France | France, Conseil d'État, 6ème - 1ère chambres réunies, 19 mai 2017, 402189


Vu la procédure suivante :

Par une requête sommaire, un mémoire complémentaire et deux nouveaux mémoires, enregistrés les 5 août et 27 octobre 2016 et les 18 et 25 avril 2017 au secrétariat du contentieux du Conseil d'Etat, la chambre départementale et régionale des huissiers de justice de Paris demande au Conseil d'Etat :

1°) d'annuler pour excès de pouvoir l'arrêté du 3 juin 2016 du garde des sceaux, ministre de la justice, relatif à la mise en oeuvre par voie électronique de la procédure simplifiée de recouvrement des petites créances ;

2°) de mettre

à la charge de l'Etat la somme de 5 000 euros au titre de l'article L. 761-1 du code...

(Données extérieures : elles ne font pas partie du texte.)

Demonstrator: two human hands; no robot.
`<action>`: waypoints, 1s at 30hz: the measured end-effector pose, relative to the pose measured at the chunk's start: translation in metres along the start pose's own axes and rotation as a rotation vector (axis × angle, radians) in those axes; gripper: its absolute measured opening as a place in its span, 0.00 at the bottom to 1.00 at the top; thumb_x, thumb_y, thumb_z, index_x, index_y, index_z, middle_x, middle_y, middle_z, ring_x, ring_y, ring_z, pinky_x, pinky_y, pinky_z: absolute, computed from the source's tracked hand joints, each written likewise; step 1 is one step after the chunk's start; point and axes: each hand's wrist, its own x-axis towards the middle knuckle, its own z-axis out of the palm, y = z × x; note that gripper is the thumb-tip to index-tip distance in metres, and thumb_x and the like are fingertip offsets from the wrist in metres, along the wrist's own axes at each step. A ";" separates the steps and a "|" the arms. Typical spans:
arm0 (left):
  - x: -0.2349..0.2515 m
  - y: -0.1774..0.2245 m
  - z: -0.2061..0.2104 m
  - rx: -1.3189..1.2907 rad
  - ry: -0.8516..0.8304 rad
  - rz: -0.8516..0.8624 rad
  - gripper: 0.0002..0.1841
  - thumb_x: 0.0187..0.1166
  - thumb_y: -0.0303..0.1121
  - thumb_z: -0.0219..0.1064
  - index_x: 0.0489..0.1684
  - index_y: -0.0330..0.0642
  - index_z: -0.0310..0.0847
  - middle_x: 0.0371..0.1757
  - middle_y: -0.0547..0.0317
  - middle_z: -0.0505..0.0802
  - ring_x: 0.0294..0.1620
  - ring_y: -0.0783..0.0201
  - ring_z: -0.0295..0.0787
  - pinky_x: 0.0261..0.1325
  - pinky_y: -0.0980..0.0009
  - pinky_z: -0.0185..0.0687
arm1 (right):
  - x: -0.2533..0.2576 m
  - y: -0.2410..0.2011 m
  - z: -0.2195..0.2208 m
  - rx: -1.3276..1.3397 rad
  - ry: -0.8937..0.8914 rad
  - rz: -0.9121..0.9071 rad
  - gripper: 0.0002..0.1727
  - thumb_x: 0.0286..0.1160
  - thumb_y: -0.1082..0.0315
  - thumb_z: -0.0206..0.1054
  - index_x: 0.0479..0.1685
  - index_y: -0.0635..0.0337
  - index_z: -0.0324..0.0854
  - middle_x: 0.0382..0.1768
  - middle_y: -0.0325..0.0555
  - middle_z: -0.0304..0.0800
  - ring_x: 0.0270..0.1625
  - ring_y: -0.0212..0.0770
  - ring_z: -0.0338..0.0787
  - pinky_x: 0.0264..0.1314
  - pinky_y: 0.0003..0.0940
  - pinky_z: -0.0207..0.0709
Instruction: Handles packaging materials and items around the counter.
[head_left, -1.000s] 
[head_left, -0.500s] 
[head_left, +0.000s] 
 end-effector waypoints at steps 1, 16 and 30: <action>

Vu la procédure suivante :

Par une requête sommaire, un mémoire complémentaire et deux nouveaux mémoires, enregistrés les 5 août et 27 octobre 2016 et les 18 et 25 avril 2017 au secrétariat du contentieux du Conseil d'Etat, la chambre départementale et régionale des huissiers de justice de Paris demande au Conseil d'Etat :

1°) d'annuler pour excès de pouvoir l'arrêté du 3 juin 2016 du garde des sceaux, ministre de la justice, relatif à la mise en oeuvre par voie électronique de la procédure simplifiée de recouvrement des petites créances ;

2°) de mettre à la charge de l'Etat la somme de 5 000 euros au titre de l'article L. 761-1 du code de justice administrative.

Vu les autres pièces du dossier ;

Vu :

- le code civil ;

- le code des procédures civiles d'exécution ;

- la loi n° 2015-990 du 6 août 2015 ;

- l'ordonnance n° 45-2592 du 2 novembre 1945 ;

- le décret n° 2005-850 du 27 juillet 2005 ;

- le décret n° 2008-689 du 9 juillet 2008 ;

- le décret n° 2016-285 du 9 mars 2016 ;

- le code de justice administrative ;

Après avoir entendu en séance publique :

- le rapport de M. Cyrille Beaufils, auditeur,

- les conclusions de M. Louis Dutheillet de Lamothe, rapporteur public.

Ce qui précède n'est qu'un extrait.